> **Task brief**
I need the lines below from the one with "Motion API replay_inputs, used" down to the one with "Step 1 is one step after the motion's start" reproduced exactly, both ends included, and nothing else.

──────

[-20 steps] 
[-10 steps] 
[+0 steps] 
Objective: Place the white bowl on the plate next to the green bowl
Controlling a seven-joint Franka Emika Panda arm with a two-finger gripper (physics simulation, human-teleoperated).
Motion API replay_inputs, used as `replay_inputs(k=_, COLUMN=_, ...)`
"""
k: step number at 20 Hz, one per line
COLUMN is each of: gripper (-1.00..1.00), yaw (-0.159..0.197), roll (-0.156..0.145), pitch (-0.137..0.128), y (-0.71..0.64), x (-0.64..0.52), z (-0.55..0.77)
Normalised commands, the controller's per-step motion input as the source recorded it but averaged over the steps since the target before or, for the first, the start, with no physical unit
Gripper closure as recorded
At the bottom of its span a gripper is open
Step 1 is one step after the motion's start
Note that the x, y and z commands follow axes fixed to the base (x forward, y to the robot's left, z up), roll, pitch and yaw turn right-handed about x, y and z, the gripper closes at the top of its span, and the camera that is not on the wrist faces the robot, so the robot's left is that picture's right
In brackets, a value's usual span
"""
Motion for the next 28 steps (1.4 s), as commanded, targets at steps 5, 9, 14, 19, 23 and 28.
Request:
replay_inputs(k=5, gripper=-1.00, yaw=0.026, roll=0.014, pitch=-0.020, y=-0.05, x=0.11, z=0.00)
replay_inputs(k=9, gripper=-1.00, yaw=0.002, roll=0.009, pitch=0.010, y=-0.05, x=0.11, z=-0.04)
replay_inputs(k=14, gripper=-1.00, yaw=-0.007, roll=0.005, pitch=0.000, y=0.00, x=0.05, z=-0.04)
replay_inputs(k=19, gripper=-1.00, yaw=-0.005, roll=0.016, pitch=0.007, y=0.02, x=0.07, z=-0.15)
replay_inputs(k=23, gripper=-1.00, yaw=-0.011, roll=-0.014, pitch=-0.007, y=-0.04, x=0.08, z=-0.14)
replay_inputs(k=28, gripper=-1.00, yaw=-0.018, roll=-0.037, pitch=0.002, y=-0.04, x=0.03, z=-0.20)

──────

> **Answer for the task**
Motion API replay_inputs, used as `replay_inputs(k=_, COLUMN=_, ...)`
"""
k: step number at 20 Hz, one per line
COLUMN is each of: gripper (-1.00..1.00), yaw (-0.159..0.197), roll (-0.156..0.145), pitch (-0.137..0.128), y (-0.71..0.64), x (-0.64..0.52), z (-0.55..0.77)
Normalised commands, the controller's per-step motion input as the source recorded it but averaged over the steps since the target before or, for the first, the start, with no physical unit
Gripper closure as recorded
At the bottom of its span a gripper is open
Step 1 is one step after the motion's start

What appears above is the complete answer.